Don Antonio mazzi festeggia 93 anni. E riceve il titolo di cavaliere di Gran Croce. Il suo legame con Cassino. Dove trent'anni fa portò Exodus. La visione lucidissima del prete di strada: più oggi di allora
Don e cavaliere. E nemmeno un cavaliere così ma addirittura di Gran Croce. Il Capo della Stato Sergio Mattarella ha insignito don Antonio Mazzi della massima onorificenza della Repubblica Italiana: il fondatore della comunità Exodus è da oggi Cavaliere di Gran Croce.
Il 22 maggio del 2015 don Mazzi ha ricevuto la cittadinanza onoraria di Cassino dall’allora sindaco Giuseppe Golini Petrarcone. Nello stesso anno, il 22 settembre, sempre a Cassino, ha ricevuto in Ateneo la laurea magistrale honoris causa in Scienze Pedagogiche. Il prestigioso riconoscimento gli venne conferito dall’Università di Cassino e del Lazio Meridionale per volere del rettore dell’epoca: Ciro Attaianese.
Un legame speciale
Exodus e l’Università di Cassino hanno sempre avuto un legame speciale. Per le molte attività svolte insieme: come, ad esempio, l’impegno dei ragazzi in fase di reinserimento nell’accompagnamento degli studenti disabili dell’Ateneo. Ma anche tanti momenti di confronto e di condivisione sui temi dell’educazione, del rapporto con i giovani, della formazione degli insegnanti.
L’Università di Cassino insieme ad Exodus e all’Abbazia di Montecassino hanno dato vita alla manifestazione “Mille Giovani per la Pace” e nel 2017 Sergio Mattarella aveva inviato la Medaglia del Presidente della Repubblica quale premio di rappresentanza alla XXIII edizione del meeting. Adesso il Capo dello Stato conferisce a Don Mazzi l’onorificenza più alta prevista dagli ordinamenti di benemerito nazionali.
L’arrivo di Exodus
La città di Cassino deve molto a quel prete di strada che nel 1990 portò la carovana di Exodus all’ombra dell’Abbazia. Oltre 30 anni sono passati, e non sono stati facili. Soprattutto i primi, quando diffidenza e scetticismo accolsero i ragazzi di don Antonio.

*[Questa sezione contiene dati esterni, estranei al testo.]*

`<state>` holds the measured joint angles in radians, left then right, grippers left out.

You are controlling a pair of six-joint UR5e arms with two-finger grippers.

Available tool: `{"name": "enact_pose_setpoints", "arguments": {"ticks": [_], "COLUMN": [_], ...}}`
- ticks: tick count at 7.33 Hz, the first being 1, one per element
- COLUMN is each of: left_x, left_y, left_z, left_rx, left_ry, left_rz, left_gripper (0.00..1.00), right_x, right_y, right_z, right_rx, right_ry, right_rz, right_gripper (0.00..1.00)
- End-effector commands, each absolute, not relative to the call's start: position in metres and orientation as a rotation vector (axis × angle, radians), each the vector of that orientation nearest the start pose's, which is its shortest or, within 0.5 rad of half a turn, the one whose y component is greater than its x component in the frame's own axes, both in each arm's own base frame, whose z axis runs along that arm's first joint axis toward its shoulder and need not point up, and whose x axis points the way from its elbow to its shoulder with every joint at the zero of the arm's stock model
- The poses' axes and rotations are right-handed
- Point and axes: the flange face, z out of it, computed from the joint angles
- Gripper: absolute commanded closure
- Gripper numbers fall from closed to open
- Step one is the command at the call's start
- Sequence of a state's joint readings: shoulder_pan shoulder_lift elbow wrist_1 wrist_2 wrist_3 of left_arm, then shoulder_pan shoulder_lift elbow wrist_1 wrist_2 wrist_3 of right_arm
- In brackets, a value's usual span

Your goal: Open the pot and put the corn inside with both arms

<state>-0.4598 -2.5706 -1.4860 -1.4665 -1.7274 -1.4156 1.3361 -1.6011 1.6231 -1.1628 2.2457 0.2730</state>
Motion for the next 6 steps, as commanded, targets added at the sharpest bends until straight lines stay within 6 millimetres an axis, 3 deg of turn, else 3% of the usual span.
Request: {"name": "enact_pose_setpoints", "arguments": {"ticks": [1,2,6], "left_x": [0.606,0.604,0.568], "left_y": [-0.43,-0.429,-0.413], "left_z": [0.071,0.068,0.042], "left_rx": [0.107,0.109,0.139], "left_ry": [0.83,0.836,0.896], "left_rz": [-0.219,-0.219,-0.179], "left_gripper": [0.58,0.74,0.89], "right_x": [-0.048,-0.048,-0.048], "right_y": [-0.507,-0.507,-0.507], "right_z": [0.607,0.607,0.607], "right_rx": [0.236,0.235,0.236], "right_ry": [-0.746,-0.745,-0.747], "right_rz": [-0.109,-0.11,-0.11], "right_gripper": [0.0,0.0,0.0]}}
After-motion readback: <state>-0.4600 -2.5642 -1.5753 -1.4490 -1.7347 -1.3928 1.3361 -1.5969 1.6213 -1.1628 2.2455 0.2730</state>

In questi 30 anni Exodus ha accolto però tantissime famiglie che avevano bisogno di aiuto per i propri figli, ha incontrato tantissimi studenti indicando loro una strada positiva, ha formato molti educatori che mettono la propria vita al servizio del territorio ed in cui don Antonio Mazzi ha avuto sempre un ruolo principale. L’esperienza di Exodus a Cassino la definisce lui stesso come una delle punte di eccellenza di tutta l’opera sociale promossa nella propria vita.

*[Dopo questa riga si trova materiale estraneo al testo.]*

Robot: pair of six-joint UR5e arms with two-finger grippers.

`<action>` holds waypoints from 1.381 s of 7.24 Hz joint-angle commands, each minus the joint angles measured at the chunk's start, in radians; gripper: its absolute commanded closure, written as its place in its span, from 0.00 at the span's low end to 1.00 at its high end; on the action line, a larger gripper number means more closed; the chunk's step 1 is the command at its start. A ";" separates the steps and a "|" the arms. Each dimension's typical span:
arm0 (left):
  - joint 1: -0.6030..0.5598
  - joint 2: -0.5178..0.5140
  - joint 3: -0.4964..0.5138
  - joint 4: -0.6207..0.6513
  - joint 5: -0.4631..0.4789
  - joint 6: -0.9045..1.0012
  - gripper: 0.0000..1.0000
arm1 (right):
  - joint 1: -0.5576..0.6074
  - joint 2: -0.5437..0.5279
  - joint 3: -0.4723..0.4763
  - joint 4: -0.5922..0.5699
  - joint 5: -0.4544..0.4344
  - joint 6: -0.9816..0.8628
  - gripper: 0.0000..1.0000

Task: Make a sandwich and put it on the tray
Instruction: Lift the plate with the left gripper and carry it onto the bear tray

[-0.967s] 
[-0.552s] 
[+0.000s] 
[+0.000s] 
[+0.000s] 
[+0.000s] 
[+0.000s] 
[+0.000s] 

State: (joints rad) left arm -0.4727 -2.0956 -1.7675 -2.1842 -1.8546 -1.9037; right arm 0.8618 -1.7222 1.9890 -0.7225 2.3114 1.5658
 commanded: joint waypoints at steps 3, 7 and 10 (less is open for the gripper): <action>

La musica, lo sport, il volontariato, i laboratori, la fattoria, la pizzeria hanno trasformato quella che era una semplice comunità terapeutica in un centro di aggregazione giovanile, un motore di attività educative aperto a tutta la città.
Un ragazzino di 93 anni
Ieri, a Milano, alla presenza anche dello storico direttore di Exodus Cassino Luigi Maccaro e di una folta delegazione partita dalla città martire, don Mazzi ha festeggiato i suoi 93 anni.
“Quando Exodus è partito, negli anni Settanta-Ottanta voleva dimostrare che si può rieducare e affrontare un problema grave come quello delle droghe senza metodi particolari, repressivi e terapeutici, ma solo vivacizzando le modalità educative normali” dice don Mazzi quando gli viene offerto il microfono per l’omelia.
“Dopo 40 anni, vorrei che il sogno non si fermasse al recupero dei disperati, ma che si aprisse all’intera società, digiuna di valori e di vitamine interiormente ricostituenti, ricca solo di uomini-fotocopia. Vogliamo anzi dobbiamo allargarci, uscire dalle strutture e battere le strade educative ed evangeliche suggerite da papa Francesco. Dobbiamo inventarci cellule diverse che si innestano in questo mondo, per testimoniare che l’uomo vero non può essere la fotocopia delle commedie nelle quali, purtroppo, vive suo malgrado”.
“L’obiettivo — perché c’è sempre un nuovo obiettivo nei discorsi dei preti di strada— è riuscire a fare sempre meglio quello che facciamo, con scopi più sociopolitici; il passaggio da “sassolini nelle scarpe” a “cellule vitali” non è facile“.
E ancora: “Le contraddizioni e la stanchezza, si vincono camminando. Dobbiamo andare nelle piazze non solo perché dobbiamo combattere le dipendenze, ma per dimostrare che siamo figli della stessa storia ma vissuta diversamente e che gli uomini veri esistono ancora“.